Ahora bien, el motivo, como antes la demanda, hace supuesto de la cuestión. Es decir, parte de que son inciertos los hechos en virtud de los cuales la AEAT practicó la liquidación e impuso la sanción impugnadas. Sin embargo, a esa conclusión no se puede llegar a partir de cuanto se ha puesto de manifiesto en este proceso, en el que AUTOS ZAMBUDIO, S.L. ha pretendido una revisión general de la actuación de la AEAT que, como ya advirtió la sentencia recurrida desde el principio, requiere entrar de lleno en el análisis de la legalidad ordinaria. Y, si la recurrente protesta porque, a su entender, el criterio seguido por la Sala de Murcia deja sin operatividad el proceso especial de protección de los derechos fundamentales, debemos decir nosotros ahora que no cabe utilizarlo, como lo ha hecho la recurrente, para depurar la aplicación de la legalidad, convirtiendo en ordinario un cauce procesal extraordinario.

NOVENO.- A tenor de lo establecido por el artículo 139.2 de la Ley de la Jurisdicción , procede imponer las costas a la parte recurrente pues no se aprecian razones que justifiquen no hacerlo.

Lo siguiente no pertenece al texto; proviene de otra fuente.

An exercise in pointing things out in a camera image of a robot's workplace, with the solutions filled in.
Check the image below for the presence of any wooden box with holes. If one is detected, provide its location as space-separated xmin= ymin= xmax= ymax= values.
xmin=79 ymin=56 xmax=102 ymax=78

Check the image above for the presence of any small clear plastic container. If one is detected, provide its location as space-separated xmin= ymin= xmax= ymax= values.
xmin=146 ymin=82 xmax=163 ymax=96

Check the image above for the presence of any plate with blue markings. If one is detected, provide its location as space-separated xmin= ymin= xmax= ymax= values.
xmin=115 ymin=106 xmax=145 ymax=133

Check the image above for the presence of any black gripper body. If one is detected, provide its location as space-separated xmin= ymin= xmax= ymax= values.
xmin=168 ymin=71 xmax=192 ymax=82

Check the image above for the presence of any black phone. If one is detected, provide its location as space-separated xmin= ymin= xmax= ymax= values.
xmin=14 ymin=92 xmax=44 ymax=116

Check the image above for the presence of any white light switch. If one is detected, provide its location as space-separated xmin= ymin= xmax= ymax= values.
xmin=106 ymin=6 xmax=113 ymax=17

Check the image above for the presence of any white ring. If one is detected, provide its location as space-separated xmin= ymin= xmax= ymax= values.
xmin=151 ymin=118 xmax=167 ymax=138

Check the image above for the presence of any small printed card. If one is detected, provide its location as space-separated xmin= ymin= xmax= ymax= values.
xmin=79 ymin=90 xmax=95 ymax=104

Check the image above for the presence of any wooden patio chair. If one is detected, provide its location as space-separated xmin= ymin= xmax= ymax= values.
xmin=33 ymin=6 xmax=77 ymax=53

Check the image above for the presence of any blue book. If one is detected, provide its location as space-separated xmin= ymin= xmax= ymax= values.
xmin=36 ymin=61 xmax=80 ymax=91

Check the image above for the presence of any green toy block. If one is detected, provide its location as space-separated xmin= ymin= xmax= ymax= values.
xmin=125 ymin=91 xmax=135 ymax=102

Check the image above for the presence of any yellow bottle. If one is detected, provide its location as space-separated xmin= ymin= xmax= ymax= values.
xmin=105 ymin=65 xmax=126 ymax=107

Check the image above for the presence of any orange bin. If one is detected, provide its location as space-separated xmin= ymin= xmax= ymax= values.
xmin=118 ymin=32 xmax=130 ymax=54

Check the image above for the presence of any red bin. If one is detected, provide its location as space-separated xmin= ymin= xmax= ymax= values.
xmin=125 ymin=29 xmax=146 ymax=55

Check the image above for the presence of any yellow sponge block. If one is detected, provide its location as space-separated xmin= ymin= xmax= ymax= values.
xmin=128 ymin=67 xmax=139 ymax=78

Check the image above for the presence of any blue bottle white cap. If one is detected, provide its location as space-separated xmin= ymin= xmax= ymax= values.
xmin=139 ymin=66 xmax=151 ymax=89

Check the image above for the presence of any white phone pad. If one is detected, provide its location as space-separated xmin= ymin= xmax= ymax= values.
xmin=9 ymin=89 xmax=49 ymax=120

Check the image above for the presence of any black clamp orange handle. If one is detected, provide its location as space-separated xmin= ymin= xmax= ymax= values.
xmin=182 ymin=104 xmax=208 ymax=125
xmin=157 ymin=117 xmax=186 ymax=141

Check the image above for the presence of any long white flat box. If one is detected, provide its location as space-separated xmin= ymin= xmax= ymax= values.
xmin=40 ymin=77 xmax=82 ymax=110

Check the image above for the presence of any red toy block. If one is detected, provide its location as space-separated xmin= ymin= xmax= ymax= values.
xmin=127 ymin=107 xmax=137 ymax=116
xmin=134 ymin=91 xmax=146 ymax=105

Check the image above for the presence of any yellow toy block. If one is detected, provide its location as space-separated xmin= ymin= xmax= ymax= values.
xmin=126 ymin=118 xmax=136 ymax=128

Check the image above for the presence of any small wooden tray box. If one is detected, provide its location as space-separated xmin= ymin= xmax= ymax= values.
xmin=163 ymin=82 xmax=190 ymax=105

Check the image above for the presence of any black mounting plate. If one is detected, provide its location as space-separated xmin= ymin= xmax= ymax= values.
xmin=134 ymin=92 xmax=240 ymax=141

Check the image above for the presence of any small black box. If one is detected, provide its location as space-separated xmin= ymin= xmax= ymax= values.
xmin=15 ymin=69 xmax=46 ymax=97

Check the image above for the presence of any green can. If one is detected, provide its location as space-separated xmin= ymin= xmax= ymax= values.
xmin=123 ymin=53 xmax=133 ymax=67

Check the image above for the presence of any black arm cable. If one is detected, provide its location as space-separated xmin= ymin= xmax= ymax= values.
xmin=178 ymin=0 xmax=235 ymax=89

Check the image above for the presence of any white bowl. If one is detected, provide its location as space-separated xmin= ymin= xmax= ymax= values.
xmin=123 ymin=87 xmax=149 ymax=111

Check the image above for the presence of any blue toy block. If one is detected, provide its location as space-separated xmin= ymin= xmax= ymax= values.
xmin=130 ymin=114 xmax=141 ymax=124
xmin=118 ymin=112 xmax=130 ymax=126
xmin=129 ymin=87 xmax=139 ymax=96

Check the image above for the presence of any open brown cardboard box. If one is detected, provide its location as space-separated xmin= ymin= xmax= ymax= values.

A tal efecto, la Sala, haciendo uso de la facultad reconocida en el apartado 3 de ese precepto legal, señala como cifra máxima a que asciende la imposición de costas por honorarios de abogado la de 2.000 ?. Para la fijación de la expresada cantidad se tienen en cuenta los criterios seguidos habitualmente por esta Sala en razón de las circunstancias del asunto y la dificultad que comporta.

En atención a cuanto se ha expuesto, en nombre del Rey y por la autoridad que nos confiere la Constitución Española,

Fallo

Que no ha lugar al recurso de casación nº 2672/2009, interpuesto por Autos Zambudio, S.L. contra la sentencia nº 136, dictada el 20 de febrero de 2009 , por la Sección Segunda de la Sala de lo Contencioso Administrativo del Tribunal Superior de Justicia de Murcia y recaída en el recurso 710/2006, e imponemos a la parte recurrente las costas del recurso de casación en los términos señalados en el último de los fundamentos.

Así por esta nuestra sentencia, que deberá insertarse por el Consejo General del Poder Judicial en la publicación oficial de jurisprudencia de este Tribunal Supremo, definitivamente juzgando, lo pronunciamos, mandamos y firmamos . PUBLICACIÓN.- Leída y publicada fue la anterior sentencia por el Magistrado Ponente Excmo. Sr. D. Pablo Lucas Murillo de la Cueva, estando constituida la Sala en audiencia pública en el día de su fecha, lo que, como Secretario de la misma, certifico.